- [Instructions to follow]: Omit the images. Reproduce each line of the records exactly as it appears.

Collection entries
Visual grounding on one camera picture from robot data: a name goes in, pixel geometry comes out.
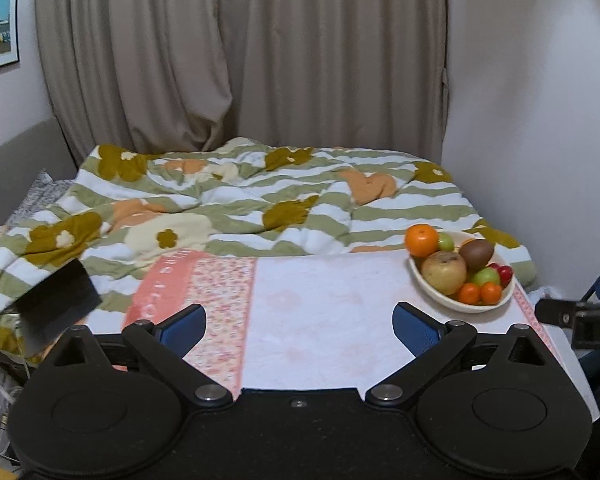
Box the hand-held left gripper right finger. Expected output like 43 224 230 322
364 302 561 407

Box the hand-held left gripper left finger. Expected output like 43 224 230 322
40 304 234 407

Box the cream bowl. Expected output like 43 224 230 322
409 230 517 314

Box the yellow-brown apple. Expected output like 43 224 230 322
421 251 468 296

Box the green apple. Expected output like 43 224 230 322
470 267 502 289

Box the large orange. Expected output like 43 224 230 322
405 224 440 259

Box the brown kiwi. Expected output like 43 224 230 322
459 239 495 271

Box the pink floral towel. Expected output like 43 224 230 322
122 250 600 423

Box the black flat device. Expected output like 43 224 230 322
17 258 104 357

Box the striped floral blanket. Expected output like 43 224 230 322
0 137 539 361

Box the grey patterned pillow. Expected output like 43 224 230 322
4 169 77 228

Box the grey upholstered headboard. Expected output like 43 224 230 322
0 117 81 254

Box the beige curtain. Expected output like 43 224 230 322
34 0 450 162

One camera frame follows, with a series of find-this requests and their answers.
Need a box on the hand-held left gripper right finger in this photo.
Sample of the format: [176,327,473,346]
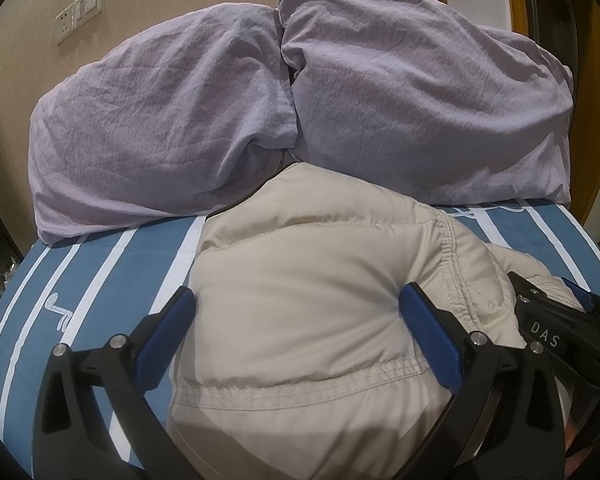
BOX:
[399,282,565,480]

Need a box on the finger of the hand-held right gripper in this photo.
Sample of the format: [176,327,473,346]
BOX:
[561,276,600,315]
[507,271,549,307]

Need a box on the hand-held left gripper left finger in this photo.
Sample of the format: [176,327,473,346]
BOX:
[32,286,201,480]

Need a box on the beige puffer jacket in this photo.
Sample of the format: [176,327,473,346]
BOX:
[167,160,588,480]

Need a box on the blue white-striped bed sheet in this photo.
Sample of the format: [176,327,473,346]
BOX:
[0,197,600,480]

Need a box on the lavender pillow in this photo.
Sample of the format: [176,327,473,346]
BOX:
[27,2,302,245]
[275,0,577,207]

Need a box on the white wall socket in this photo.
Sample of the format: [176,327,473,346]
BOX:
[55,7,79,47]

- [Answer area]:
Visual grounding on one camera picture from robot data: a name goes in, pixel geometry comes out.
Box the hand-held left gripper right finger. Expected output like 43 224 230 322
364 302 561 407

Box the hand-held left gripper left finger. Expected output like 43 224 230 322
40 304 234 407

Box the cream bowl. Expected output like 43 224 230 322
409 230 517 314

Box the yellow-brown apple. Expected output like 43 224 230 322
421 251 468 296

Box the green apple. Expected output like 43 224 230 322
470 267 502 289

Box the large orange. Expected output like 43 224 230 322
405 224 440 259

Box the brown kiwi. Expected output like 43 224 230 322
459 239 495 271

Box the pink floral towel. Expected output like 43 224 230 322
122 250 600 423

Box the black flat device. Expected output like 43 224 230 322
17 258 104 357

Box the striped floral blanket. Expected output like 43 224 230 322
0 137 539 361

Box the grey patterned pillow. Expected output like 43 224 230 322
4 169 77 228

Box the grey upholstered headboard. Expected output like 43 224 230 322
0 117 81 254

Box the beige curtain. Expected output like 43 224 230 322
34 0 450 162

One camera frame follows, with a series of find-this requests and their answers.
Need a box on the hand-held left gripper right finger in this photo.
Sample of the format: [176,327,473,346]
BOX:
[399,282,565,480]

Need a box on the finger of the hand-held right gripper in this photo.
Sample of the format: [176,327,473,346]
BOX:
[561,276,600,315]
[507,271,549,307]

Need a box on the hand-held left gripper left finger in this photo.
Sample of the format: [176,327,473,346]
BOX:
[32,286,201,480]

Need a box on the beige puffer jacket in this photo.
Sample of the format: [176,327,473,346]
BOX:
[167,160,588,480]

Need a box on the blue white-striped bed sheet in this photo.
Sample of the format: [176,327,473,346]
BOX:
[0,197,600,480]

Need a box on the lavender pillow in this photo.
Sample of the format: [176,327,473,346]
BOX:
[27,2,302,245]
[275,0,577,207]

Need a box on the white wall socket in this photo.
Sample of the format: [176,327,473,346]
BOX:
[55,7,79,47]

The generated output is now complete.